Please refer to the READEME.md(a bit outdated) or colab demo code for train.py and test.py command usage. Model checkpoints are available in amt/logs.

Taeyeun72 commented 2 months ago

Your code looks quite complex, but it was written in a way that was easier to understand than I expected. As a university student, I was able to train and test this model in a short period of time.

It's a truly impressive paper with a model that delivers outstanding performance!

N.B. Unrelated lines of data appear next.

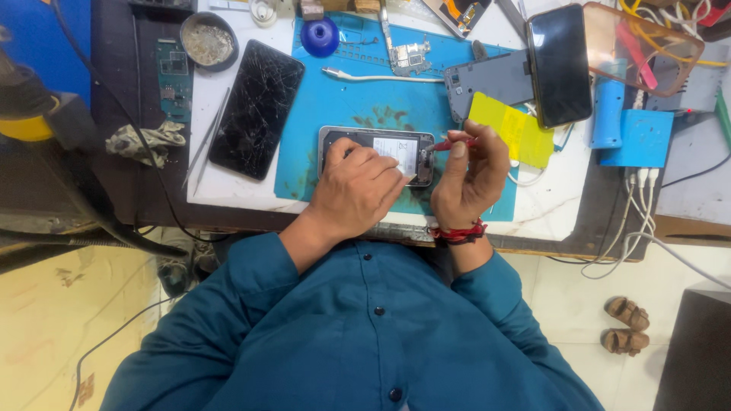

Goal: The person uses a red-handled screwdriver to remove screws from a disassembled smartphone lying on a blue mat. They then use their fingers to lift and remove a small internal component from the phone chassis.

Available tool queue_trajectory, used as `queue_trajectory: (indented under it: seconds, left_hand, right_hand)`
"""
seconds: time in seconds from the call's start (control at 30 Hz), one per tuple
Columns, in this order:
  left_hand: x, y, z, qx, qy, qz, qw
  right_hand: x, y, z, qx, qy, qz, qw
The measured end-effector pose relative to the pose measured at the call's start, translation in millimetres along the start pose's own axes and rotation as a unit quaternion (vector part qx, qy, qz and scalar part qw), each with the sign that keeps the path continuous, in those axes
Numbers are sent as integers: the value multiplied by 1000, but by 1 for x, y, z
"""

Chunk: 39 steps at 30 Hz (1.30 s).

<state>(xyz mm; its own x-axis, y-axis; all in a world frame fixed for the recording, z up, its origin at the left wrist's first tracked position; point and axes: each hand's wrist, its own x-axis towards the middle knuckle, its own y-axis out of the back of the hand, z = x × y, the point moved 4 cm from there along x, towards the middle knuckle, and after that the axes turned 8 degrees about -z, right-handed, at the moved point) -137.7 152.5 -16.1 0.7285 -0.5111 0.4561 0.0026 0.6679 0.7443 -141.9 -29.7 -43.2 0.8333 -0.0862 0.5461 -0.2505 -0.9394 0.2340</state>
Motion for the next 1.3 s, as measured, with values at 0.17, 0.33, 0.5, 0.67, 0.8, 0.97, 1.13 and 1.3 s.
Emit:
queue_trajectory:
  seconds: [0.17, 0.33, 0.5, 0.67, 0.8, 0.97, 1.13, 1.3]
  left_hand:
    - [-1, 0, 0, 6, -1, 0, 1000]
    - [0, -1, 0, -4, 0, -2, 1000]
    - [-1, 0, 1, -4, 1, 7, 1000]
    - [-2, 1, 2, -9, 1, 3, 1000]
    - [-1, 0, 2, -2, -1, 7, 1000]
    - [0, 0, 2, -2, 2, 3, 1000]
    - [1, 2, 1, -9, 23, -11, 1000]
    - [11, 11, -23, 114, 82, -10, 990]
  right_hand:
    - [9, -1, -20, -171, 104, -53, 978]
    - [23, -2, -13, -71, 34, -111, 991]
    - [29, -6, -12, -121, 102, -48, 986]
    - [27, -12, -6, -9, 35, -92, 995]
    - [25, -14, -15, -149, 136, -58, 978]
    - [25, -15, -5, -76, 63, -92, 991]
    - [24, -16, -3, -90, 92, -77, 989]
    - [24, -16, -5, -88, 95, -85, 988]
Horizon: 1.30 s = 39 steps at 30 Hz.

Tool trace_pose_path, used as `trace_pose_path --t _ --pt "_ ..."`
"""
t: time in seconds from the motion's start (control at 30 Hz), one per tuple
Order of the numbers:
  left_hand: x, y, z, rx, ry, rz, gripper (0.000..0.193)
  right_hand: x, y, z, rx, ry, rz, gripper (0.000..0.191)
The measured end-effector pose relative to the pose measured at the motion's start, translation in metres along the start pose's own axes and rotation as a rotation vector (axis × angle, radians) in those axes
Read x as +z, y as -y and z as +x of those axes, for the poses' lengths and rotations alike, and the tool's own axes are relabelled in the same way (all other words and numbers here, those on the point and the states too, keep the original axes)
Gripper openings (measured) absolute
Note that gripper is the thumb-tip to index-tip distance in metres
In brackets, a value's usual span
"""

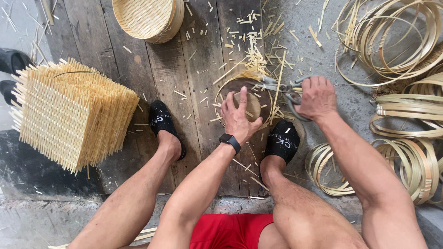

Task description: The person sits on the workshop floor and trims the overhanging edges of a square woven bamboo panel with scissors, working the panel over a round wooden form. They rotate the panel, press it against the form, cut off excess strips, and set trimmed panels onto a stack of finished panels.

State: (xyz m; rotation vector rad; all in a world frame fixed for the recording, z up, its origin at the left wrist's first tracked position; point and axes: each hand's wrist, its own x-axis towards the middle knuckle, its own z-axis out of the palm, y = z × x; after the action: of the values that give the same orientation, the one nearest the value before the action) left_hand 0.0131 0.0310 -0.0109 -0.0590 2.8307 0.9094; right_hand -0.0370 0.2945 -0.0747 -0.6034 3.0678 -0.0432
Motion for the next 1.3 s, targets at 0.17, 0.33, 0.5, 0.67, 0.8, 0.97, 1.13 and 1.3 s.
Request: trace_pose_path --t 0.17,0.33,0.5,0.67,0.8,0.97,1.13,1.3 --pt "-0.008 0.011 0.005 0.144 0.115 0.074 0.116 0.006 0.006 0.004 0.028 0.093 -0.033 0.029" --pt "-0.016 0.011 0.011 0.21 0.179 0.084 0.116 -0.005 -0.009 -0.003 0.031 0.072 0.048 0.028" --pt "-0.027 0.01 0.019 0.313 0.374 0.17 0.116 -0.002 0.004 0.006 -0.042 -0.211 0.054 0.037" --pt "-0.033 0.008 0.016 0.234 0.355 0.13 0.116 0.001 -0.015 0.0 0.023 0.194 0.023 0.023" --pt "-0.023 0.003 0.005 0.117 0.178 0.076 0.114 -0.005 -0.011 -0.004 0.017 0.023 0.059 0.031" --pt "-0.024 0.013 0.009 0.252 0.278 0.08 0.105 -0.002 0.003 0.009 -0.036 -0.06 0.016 0.044" --pt "-0.039 0.018 0.017 0.349 0.381 0.147 0.105 0.011 -0.022 0.004 0.141 0.544 0.086 0.033" --pt "-0.042 0.015 0.016 0.327 0.388 0.116 0.104 0.007 -0.029 -0.008 0.181 0.079 0.153 0.053"
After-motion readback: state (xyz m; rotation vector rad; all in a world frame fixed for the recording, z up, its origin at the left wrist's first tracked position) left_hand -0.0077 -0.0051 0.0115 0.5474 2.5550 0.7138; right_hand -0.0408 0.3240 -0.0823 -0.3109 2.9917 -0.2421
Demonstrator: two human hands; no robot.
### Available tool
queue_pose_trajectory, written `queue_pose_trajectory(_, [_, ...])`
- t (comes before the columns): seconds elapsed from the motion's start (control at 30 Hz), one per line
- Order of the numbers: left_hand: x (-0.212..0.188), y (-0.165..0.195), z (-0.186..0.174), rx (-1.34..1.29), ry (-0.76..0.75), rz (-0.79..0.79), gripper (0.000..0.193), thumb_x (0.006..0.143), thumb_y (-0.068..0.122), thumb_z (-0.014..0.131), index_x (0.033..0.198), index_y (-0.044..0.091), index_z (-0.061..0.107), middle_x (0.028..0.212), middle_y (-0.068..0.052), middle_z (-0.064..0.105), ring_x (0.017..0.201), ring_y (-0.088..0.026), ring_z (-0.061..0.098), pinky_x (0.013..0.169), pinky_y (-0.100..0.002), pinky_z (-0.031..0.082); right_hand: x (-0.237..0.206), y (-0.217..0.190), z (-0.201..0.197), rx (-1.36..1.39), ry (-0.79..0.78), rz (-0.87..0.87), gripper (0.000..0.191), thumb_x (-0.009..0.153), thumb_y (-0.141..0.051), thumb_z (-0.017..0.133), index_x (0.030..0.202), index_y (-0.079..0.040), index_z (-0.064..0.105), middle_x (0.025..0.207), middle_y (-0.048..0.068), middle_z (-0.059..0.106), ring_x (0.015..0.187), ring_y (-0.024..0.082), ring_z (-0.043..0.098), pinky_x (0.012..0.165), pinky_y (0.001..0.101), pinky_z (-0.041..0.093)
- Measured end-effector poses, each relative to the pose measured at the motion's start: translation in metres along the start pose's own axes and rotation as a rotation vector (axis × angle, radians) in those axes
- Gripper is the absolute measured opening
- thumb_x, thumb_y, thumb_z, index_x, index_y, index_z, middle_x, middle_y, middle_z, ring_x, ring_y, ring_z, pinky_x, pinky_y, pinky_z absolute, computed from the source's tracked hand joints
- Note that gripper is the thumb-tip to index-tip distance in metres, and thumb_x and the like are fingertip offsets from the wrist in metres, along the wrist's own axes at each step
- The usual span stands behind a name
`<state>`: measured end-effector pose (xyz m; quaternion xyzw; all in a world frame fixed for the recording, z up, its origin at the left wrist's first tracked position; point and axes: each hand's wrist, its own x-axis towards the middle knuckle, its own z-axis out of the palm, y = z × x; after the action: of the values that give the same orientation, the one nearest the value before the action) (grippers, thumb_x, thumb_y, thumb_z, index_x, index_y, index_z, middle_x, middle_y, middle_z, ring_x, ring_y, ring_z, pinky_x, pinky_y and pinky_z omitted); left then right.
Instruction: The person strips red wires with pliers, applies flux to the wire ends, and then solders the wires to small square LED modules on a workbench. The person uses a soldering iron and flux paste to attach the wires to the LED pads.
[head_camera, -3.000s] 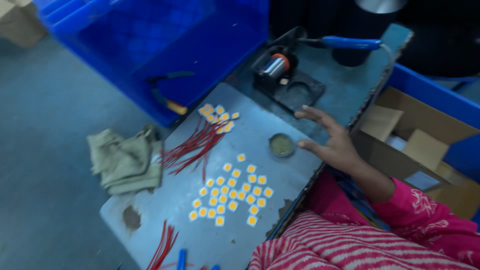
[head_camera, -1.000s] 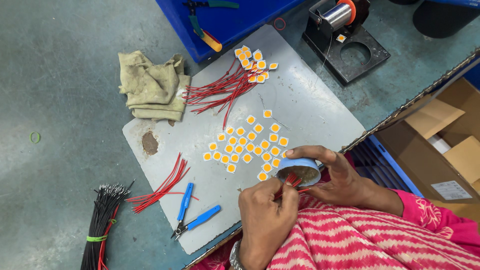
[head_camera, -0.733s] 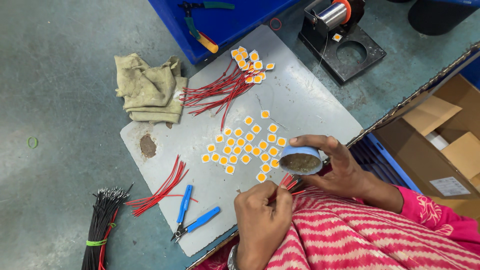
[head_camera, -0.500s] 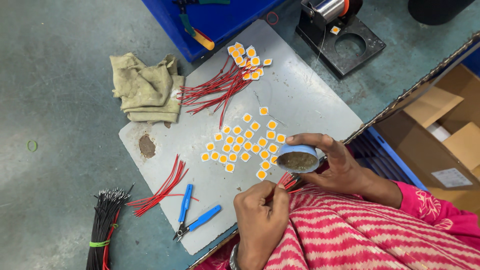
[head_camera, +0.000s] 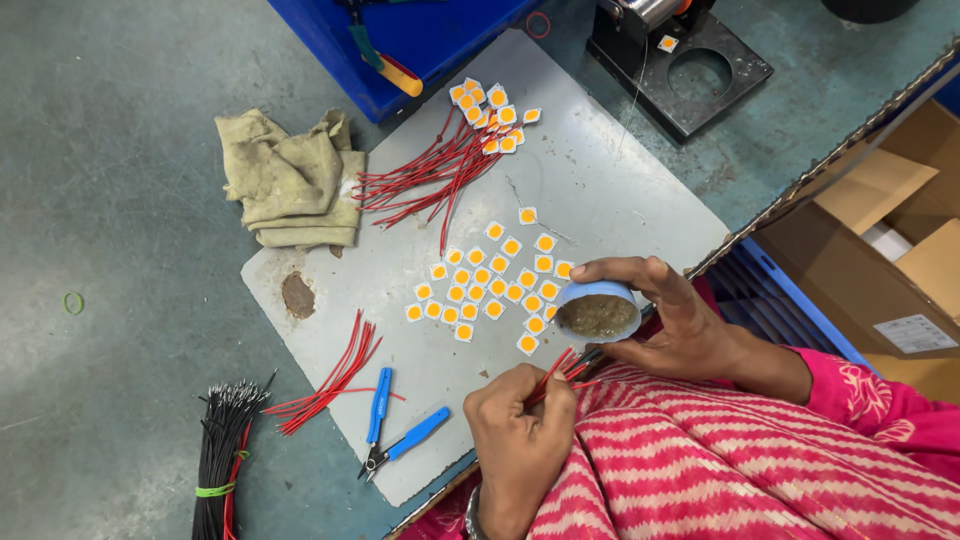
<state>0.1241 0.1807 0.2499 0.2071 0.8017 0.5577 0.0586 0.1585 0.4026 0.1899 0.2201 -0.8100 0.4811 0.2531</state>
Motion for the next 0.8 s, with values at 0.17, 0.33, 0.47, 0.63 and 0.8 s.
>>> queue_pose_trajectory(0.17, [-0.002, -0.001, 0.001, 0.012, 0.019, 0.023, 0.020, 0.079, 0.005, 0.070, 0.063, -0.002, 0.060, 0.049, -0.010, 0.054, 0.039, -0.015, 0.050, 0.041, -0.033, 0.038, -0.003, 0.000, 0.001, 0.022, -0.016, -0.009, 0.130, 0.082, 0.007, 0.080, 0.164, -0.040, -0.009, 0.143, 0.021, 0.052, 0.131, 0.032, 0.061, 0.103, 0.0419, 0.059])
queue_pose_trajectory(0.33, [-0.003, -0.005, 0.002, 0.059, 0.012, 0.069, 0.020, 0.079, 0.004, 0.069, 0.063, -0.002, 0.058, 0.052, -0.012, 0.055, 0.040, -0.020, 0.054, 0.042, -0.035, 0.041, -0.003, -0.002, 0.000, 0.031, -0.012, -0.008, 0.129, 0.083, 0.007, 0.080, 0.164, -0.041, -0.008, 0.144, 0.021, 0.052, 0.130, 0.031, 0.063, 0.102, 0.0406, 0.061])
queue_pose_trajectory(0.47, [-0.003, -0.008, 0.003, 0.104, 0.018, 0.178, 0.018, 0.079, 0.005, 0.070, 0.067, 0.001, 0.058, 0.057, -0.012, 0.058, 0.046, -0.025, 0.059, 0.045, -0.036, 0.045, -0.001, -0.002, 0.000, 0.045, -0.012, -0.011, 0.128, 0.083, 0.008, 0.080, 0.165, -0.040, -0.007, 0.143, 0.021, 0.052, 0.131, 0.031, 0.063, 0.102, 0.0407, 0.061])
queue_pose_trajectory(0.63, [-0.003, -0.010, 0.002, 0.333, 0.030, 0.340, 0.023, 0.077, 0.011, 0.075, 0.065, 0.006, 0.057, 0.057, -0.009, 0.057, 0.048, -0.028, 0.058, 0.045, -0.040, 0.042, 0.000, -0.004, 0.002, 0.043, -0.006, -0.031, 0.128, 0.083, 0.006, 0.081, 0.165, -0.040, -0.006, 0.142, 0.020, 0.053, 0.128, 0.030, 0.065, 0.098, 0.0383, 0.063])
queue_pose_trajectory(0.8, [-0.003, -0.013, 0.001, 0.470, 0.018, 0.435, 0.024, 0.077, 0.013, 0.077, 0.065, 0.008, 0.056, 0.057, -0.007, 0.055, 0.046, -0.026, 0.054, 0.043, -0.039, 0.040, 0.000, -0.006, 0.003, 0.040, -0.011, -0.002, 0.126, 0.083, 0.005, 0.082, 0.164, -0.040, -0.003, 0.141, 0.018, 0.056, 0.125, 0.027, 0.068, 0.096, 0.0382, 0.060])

karioth commented 2 months ago

Your code looks quite complex, but it was written in a way that was easier to understand than I expected. As a university student, I was able to train and test this model in a short period of time.

It's a truly impressive paper with a model that delivers outstanding performance!

Hi! Did you manage to train the MoE model on all datasets? Might I ask how long it took you and on what hardware?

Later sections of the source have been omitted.